Here are some thoughts on the two articles, together with some ideas on how to tackle the customer data challenge in 2016…
Stand by for better advertising, apparently…
I couldn’t help but notice that the data section of the first article
focused entirely on advertising. Sky and Bloomberg are developing better advertising platforms – a truly exciting and viable move in the ad space. But as someone who works in marketing not advertising, I wondered why other uses of connected data were not explored.
Have we now reached the limits of how we can use data across marketing channels? Are all our data silos finally seamlessly connected?

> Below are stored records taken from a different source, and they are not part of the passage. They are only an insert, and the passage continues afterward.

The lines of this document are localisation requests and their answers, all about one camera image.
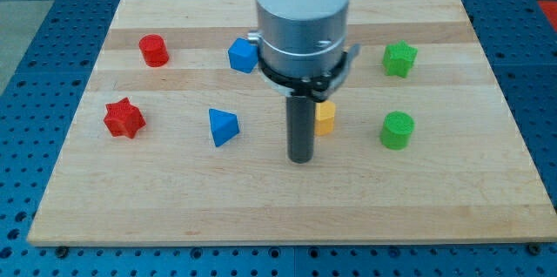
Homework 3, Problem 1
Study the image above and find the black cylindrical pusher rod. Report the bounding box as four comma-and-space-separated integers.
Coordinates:
285, 97, 315, 164

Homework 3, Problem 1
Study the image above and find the black clamp bracket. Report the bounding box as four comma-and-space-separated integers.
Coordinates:
258, 44, 360, 103

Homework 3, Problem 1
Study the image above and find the yellow hexagon block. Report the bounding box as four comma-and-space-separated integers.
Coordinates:
315, 101, 336, 136

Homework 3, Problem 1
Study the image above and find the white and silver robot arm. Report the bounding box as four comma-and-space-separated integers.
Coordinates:
248, 0, 359, 164

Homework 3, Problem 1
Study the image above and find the blue triangle block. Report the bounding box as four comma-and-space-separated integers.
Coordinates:
209, 108, 239, 147

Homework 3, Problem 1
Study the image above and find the blue cube block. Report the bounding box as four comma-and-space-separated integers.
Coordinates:
228, 38, 258, 74

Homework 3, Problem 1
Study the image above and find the green star block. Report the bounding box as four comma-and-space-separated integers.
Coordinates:
382, 40, 418, 78

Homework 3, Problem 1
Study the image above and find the green cylinder block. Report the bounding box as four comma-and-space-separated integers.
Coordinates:
379, 111, 415, 150

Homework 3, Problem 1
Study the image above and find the wooden board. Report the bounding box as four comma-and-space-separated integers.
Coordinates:
28, 0, 556, 247

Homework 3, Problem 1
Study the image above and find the red cylinder block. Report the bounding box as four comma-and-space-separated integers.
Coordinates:
138, 34, 170, 67

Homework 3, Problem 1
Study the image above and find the red star block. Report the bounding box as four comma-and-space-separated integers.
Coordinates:
104, 98, 146, 139

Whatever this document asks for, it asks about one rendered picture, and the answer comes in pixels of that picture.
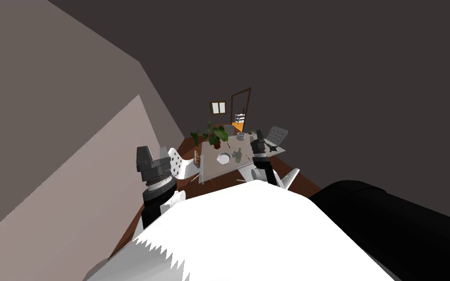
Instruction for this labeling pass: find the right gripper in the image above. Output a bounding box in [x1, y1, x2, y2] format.
[250, 130, 267, 157]

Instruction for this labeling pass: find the grey dining table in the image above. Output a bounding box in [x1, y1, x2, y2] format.
[199, 132, 287, 185]

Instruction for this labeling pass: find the green potted plant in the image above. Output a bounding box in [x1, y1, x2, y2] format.
[189, 120, 230, 150]

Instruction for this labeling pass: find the brown framed doorway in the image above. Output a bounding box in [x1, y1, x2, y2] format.
[230, 87, 252, 134]

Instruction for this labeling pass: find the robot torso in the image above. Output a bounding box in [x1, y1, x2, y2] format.
[82, 179, 402, 281]

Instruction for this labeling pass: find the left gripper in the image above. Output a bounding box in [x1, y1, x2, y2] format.
[136, 146, 172, 185]

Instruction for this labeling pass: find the brown framed window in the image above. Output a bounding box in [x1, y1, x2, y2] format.
[209, 101, 227, 116]

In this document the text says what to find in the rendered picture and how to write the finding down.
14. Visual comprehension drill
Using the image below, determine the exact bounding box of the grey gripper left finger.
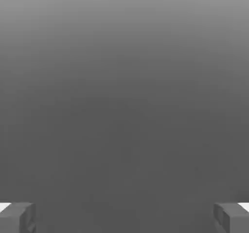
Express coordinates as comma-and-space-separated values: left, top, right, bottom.
0, 201, 37, 233

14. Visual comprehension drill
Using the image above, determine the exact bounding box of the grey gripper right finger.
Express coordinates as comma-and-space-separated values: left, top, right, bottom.
213, 202, 249, 233

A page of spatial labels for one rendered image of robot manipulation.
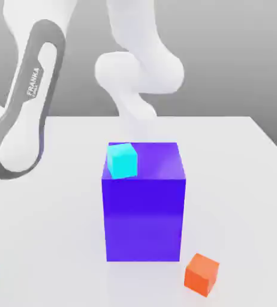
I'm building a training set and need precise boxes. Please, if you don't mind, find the small orange cube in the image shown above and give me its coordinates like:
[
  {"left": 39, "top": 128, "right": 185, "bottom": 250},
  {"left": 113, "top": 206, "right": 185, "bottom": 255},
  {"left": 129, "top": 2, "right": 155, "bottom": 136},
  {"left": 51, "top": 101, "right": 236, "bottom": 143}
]
[{"left": 183, "top": 253, "right": 220, "bottom": 298}]

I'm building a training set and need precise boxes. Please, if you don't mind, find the large blue box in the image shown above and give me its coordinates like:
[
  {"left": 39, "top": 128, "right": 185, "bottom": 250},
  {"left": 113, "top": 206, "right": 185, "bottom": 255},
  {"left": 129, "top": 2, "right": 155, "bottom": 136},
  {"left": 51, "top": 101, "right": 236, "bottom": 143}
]
[{"left": 101, "top": 142, "right": 186, "bottom": 263}]

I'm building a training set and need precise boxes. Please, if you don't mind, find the small cyan cube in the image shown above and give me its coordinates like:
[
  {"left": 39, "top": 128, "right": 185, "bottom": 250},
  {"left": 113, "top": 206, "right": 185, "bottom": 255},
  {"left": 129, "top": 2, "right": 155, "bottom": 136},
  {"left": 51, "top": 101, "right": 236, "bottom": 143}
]
[{"left": 106, "top": 143, "right": 139, "bottom": 180}]

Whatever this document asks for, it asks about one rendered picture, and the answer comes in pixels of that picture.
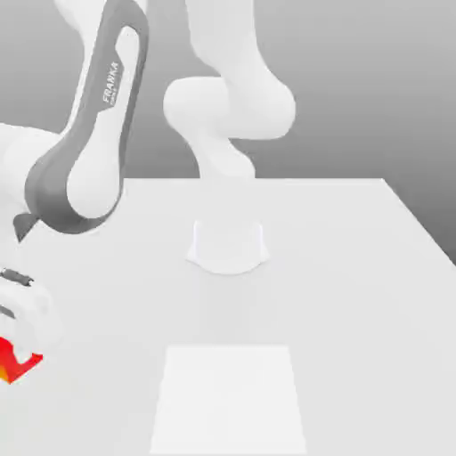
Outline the small red cube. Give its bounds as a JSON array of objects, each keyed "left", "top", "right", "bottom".
[{"left": 0, "top": 336, "right": 45, "bottom": 386}]

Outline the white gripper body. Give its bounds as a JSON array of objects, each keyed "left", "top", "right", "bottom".
[{"left": 0, "top": 281, "right": 62, "bottom": 356}]

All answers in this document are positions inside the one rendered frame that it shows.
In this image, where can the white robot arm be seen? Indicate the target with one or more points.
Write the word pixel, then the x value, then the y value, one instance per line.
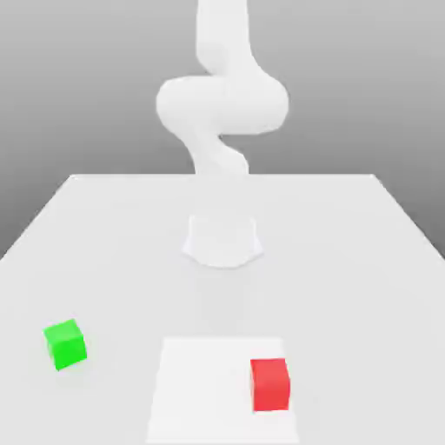
pixel 222 104

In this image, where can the small red cube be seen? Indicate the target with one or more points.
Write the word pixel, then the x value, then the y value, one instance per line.
pixel 269 384

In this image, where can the small green cube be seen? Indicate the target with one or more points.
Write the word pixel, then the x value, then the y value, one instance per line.
pixel 65 345

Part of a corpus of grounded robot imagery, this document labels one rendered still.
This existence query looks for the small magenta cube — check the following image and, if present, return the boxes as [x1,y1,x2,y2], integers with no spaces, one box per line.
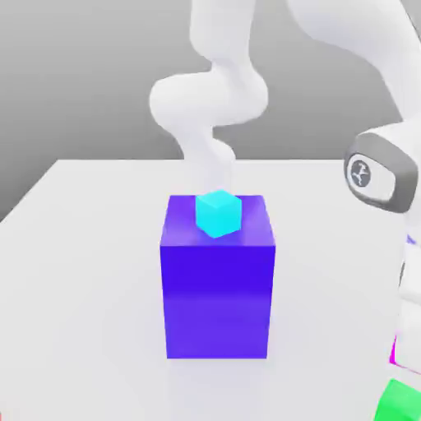
[389,334,421,377]

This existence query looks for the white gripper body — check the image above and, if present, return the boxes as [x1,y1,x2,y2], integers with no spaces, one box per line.
[396,254,421,333]

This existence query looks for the small green cube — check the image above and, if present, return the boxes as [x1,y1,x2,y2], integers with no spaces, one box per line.
[372,377,421,421]

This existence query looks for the small cyan cube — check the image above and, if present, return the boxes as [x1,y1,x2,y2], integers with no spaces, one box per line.
[195,189,243,239]

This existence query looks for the large purple box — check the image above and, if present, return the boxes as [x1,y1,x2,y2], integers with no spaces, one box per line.
[160,194,276,360]

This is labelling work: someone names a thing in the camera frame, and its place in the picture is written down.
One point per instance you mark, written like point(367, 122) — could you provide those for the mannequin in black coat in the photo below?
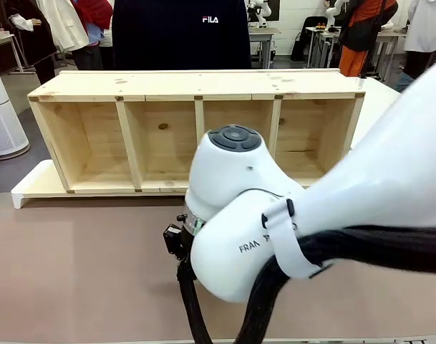
point(31, 36)

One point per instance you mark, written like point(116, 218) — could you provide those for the white riser stand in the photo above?
point(42, 179)

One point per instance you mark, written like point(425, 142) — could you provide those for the person in red top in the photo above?
point(96, 21)

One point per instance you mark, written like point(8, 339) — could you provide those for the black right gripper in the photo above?
point(180, 243)

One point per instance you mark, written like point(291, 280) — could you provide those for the person in white coat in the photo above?
point(421, 25)

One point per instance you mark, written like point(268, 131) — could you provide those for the blue bag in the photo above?
point(402, 83)

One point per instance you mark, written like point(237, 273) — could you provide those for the grey background workbench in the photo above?
point(326, 36)

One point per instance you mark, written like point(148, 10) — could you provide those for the person in black FILA sweater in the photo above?
point(182, 43)

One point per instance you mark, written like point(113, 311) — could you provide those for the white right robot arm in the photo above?
point(382, 143)

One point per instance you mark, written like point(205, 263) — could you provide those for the white cylindrical air purifier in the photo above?
point(3, 122)

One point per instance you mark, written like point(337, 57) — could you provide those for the person in orange trousers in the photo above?
point(361, 32)

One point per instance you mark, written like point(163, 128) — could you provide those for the hanging white coat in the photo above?
point(69, 25)

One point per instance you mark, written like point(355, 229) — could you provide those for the four-compartment wooden shelf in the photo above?
point(131, 86)

The customer experience takes place beyond acquisition, and data should be used more intelligently across the entire marketing mix, right from the first interaction through to post-sale and loyalty initiatives.

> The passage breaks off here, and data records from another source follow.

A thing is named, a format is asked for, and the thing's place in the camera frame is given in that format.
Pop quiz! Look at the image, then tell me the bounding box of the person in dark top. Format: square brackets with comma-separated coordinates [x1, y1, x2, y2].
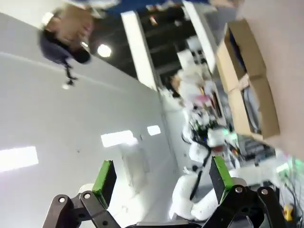
[38, 4, 105, 65]

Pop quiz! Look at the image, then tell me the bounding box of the rectangular ceiling light panel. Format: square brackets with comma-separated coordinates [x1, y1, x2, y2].
[146, 125, 161, 136]
[0, 145, 39, 173]
[100, 130, 139, 148]

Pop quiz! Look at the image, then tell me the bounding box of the black lanyard cord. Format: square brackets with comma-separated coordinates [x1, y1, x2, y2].
[62, 60, 79, 90]

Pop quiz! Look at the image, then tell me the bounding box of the coiled grey cable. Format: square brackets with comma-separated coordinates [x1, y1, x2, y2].
[241, 86, 265, 134]

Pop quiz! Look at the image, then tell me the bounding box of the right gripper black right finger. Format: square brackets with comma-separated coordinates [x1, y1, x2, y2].
[203, 155, 299, 228]

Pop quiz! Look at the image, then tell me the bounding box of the small yellow tool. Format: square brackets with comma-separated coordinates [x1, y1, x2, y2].
[283, 203, 295, 221]

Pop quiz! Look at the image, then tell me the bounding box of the large brown cardboard box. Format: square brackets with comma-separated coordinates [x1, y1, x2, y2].
[215, 19, 281, 141]

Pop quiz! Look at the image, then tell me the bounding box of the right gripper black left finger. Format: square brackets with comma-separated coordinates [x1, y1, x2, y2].
[44, 160, 120, 228]

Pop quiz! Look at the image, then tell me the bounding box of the white structural pillar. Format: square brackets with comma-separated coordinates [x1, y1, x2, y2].
[120, 11, 160, 91]

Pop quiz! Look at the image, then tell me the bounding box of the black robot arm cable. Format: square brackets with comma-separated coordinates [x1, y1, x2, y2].
[181, 123, 212, 200]

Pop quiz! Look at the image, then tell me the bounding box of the round ceiling lamp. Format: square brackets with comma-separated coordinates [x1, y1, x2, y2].
[96, 43, 112, 58]

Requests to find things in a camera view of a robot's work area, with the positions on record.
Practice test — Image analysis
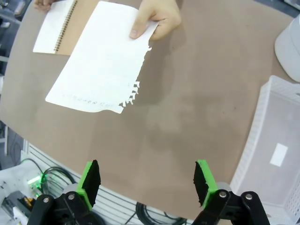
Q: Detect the person's left hand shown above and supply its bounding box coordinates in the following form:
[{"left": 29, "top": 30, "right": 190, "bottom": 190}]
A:
[{"left": 129, "top": 0, "right": 182, "bottom": 41}]

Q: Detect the white plastic mesh basket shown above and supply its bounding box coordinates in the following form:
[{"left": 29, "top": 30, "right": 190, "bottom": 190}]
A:
[{"left": 229, "top": 75, "right": 300, "bottom": 225}]

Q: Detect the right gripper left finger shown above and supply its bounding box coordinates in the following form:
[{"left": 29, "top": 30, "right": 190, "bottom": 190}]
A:
[{"left": 28, "top": 159, "right": 102, "bottom": 225}]

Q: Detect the person's right hand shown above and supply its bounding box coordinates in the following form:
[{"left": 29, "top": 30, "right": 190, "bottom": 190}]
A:
[{"left": 33, "top": 0, "right": 56, "bottom": 13}]

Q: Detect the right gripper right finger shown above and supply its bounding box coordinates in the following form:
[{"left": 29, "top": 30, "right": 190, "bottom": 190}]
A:
[{"left": 192, "top": 159, "right": 270, "bottom": 225}]

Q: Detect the spiral notebook brown cover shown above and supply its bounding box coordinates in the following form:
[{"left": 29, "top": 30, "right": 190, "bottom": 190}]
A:
[{"left": 32, "top": 0, "right": 94, "bottom": 56}]

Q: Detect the black coiled cable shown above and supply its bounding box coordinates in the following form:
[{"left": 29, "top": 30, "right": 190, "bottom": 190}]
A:
[{"left": 135, "top": 202, "right": 188, "bottom": 225}]

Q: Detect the white round trash bin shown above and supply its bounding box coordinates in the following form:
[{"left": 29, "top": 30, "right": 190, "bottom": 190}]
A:
[{"left": 274, "top": 16, "right": 300, "bottom": 83}]

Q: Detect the white label sticker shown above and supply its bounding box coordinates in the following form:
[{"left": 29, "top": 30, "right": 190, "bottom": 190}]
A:
[{"left": 270, "top": 143, "right": 288, "bottom": 167}]

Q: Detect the black cable loop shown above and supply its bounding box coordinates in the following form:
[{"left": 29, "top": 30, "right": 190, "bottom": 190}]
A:
[{"left": 22, "top": 158, "right": 78, "bottom": 195}]

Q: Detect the white paper sheet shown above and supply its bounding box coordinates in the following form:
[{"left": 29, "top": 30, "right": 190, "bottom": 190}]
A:
[{"left": 45, "top": 0, "right": 160, "bottom": 115}]

The true benefit of joining data silos together is not so brands can “get a message out there” (cough, spam!, cough), it should be viewed as a step on the path to customer centric marketing – providing relevant messages and communications according to what the customer says they want, in a continuous communication.
‘Integration’ is the new hot topic
The second article
, from a favourite of mine – Mark Ritson – predicted that digital marketing will die and integrated marketing will be the focus.
A follow-on from the single customer view, marketing now needs to be joined up more than ever. Marketers have conquered every conceivable messaging platform, the challenge now is to ensure what the brand says is consistent across each of them. The consumer operates freely across multiple channels, so the brand should reciprocate and respond.
Too often, the proposed solution to integrated marketing is to put everything under one roof – a central environment of marketing technology to broadcast a single message. But multiple technologies or channels are not the problem – marketers need to factor in the fact that channels and technologies will continue to increase, and that that is ok. Focusing on the individual requires a focus on the data, not the channels. Get the data right, and you stand a far better chance of communicating consistently with your audience.
Furthermore, you will have a richer set of information to power a more relevant discussion, personalised to every visitor.
Mark Ritson is spot on. It will be interesting to see how brands interpret the message.